# [About this exercise]
Count the lines below that contain "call". Give only the number.

Start of Supplied records

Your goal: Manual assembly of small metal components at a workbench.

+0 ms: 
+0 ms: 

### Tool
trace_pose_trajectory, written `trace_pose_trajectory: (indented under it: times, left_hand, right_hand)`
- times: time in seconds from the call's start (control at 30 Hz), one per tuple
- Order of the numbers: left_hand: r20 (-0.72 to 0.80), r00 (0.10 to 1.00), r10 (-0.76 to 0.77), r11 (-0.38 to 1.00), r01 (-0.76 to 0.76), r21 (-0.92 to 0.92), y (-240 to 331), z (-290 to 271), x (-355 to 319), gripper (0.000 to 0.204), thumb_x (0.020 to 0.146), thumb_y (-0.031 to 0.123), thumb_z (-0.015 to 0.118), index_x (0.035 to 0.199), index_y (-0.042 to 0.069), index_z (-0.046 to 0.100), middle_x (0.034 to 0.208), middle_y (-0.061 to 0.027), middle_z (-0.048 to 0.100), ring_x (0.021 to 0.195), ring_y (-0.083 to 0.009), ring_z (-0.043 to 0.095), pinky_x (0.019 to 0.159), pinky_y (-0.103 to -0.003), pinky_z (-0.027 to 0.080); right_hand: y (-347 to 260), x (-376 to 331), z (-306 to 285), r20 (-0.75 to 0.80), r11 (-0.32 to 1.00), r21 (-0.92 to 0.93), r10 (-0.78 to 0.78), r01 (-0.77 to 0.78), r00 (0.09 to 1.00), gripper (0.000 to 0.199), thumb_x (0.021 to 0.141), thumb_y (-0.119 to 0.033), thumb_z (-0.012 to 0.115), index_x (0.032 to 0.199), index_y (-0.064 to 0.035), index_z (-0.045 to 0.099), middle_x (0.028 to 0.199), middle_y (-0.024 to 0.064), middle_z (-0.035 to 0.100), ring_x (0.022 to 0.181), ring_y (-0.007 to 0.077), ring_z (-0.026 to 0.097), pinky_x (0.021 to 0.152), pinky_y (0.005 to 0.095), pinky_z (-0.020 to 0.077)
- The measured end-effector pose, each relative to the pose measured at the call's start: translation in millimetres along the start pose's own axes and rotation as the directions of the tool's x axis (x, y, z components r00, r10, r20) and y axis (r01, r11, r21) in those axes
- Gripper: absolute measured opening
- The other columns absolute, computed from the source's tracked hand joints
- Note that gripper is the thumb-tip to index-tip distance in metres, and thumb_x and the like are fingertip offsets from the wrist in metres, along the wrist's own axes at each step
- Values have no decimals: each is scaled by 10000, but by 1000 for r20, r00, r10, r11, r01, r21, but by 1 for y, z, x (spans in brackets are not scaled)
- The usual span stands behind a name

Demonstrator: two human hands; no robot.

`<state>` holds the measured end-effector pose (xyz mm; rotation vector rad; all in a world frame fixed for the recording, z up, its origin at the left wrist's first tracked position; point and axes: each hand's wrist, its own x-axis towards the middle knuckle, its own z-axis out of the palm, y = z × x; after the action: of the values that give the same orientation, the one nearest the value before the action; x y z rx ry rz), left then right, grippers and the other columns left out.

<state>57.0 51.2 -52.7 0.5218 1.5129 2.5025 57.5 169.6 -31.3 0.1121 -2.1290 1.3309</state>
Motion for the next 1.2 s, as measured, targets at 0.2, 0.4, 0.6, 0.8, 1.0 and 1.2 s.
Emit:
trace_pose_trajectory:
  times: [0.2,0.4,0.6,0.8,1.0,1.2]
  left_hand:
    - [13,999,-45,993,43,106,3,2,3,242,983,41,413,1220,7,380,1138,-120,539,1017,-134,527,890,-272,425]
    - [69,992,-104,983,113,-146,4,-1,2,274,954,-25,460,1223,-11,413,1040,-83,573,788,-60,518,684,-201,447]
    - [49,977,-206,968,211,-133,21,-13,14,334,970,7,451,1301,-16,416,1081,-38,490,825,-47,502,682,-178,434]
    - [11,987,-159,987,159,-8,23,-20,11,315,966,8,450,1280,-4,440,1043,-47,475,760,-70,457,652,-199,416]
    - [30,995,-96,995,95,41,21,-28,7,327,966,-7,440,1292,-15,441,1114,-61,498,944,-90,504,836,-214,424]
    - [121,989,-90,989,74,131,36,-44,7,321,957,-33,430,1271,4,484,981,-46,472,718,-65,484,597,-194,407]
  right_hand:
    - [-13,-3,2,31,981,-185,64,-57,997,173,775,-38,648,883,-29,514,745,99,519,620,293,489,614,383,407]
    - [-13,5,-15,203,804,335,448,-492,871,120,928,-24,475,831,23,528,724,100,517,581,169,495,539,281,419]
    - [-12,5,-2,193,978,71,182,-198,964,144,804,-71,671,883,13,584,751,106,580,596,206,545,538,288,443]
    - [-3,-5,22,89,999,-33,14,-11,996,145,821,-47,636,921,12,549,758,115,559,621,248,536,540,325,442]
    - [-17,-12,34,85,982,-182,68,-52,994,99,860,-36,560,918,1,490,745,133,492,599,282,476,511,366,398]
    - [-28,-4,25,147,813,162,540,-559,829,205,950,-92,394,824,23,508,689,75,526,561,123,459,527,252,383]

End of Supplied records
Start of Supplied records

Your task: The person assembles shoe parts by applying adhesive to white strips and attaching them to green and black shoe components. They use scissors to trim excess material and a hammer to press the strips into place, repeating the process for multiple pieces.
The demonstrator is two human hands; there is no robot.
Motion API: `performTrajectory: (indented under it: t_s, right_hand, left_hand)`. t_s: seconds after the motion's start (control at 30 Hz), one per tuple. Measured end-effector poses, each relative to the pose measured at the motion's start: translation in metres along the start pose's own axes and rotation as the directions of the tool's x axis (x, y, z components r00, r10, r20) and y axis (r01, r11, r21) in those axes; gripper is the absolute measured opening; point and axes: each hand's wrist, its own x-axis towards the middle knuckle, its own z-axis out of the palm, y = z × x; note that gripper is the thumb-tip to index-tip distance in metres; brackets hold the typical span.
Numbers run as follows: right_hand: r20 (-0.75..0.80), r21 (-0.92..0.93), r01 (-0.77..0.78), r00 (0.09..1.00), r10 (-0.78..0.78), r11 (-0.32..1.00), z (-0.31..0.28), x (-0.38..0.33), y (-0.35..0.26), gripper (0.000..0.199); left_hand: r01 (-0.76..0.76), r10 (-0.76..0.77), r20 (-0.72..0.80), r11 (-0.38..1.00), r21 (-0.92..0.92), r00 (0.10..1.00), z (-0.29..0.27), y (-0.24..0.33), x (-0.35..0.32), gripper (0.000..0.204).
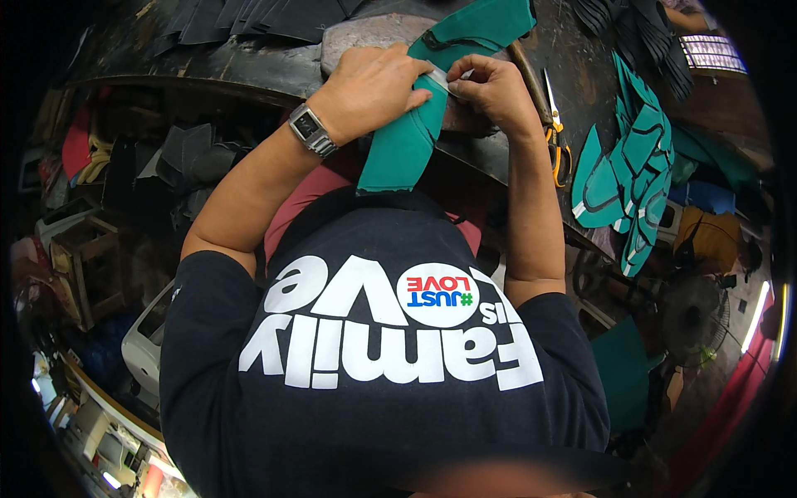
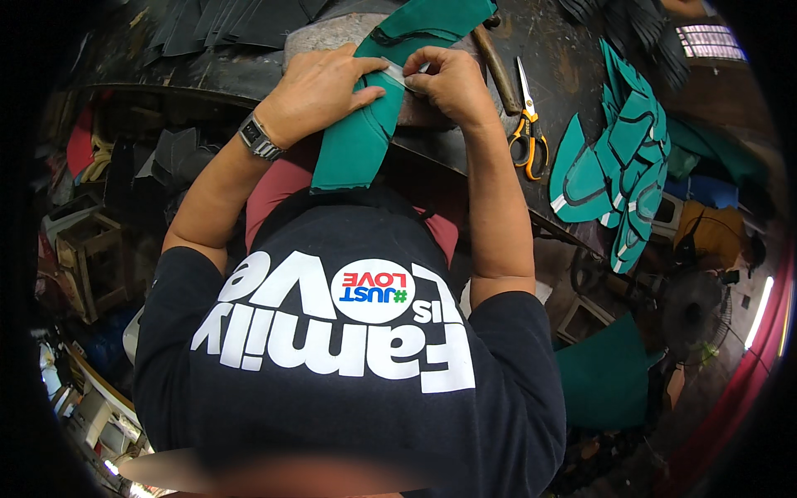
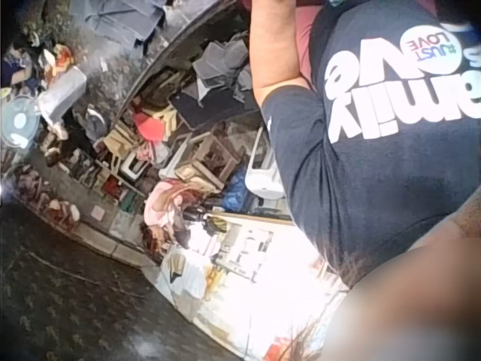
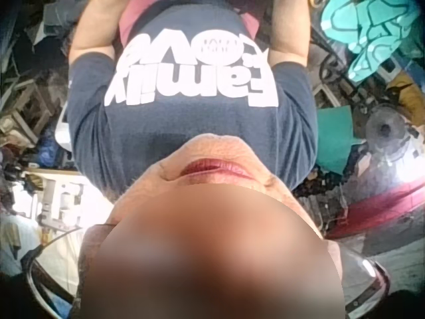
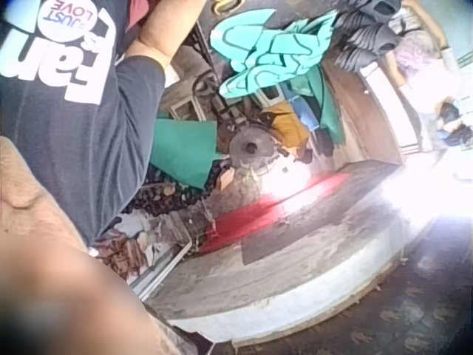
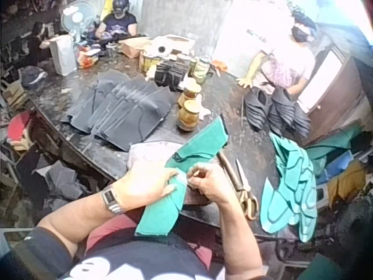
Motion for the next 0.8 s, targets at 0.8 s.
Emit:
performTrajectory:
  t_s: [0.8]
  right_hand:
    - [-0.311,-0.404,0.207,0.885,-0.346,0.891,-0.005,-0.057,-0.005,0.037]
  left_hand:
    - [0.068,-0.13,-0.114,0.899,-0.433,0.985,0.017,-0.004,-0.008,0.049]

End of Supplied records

# [Solution for this exercise]
2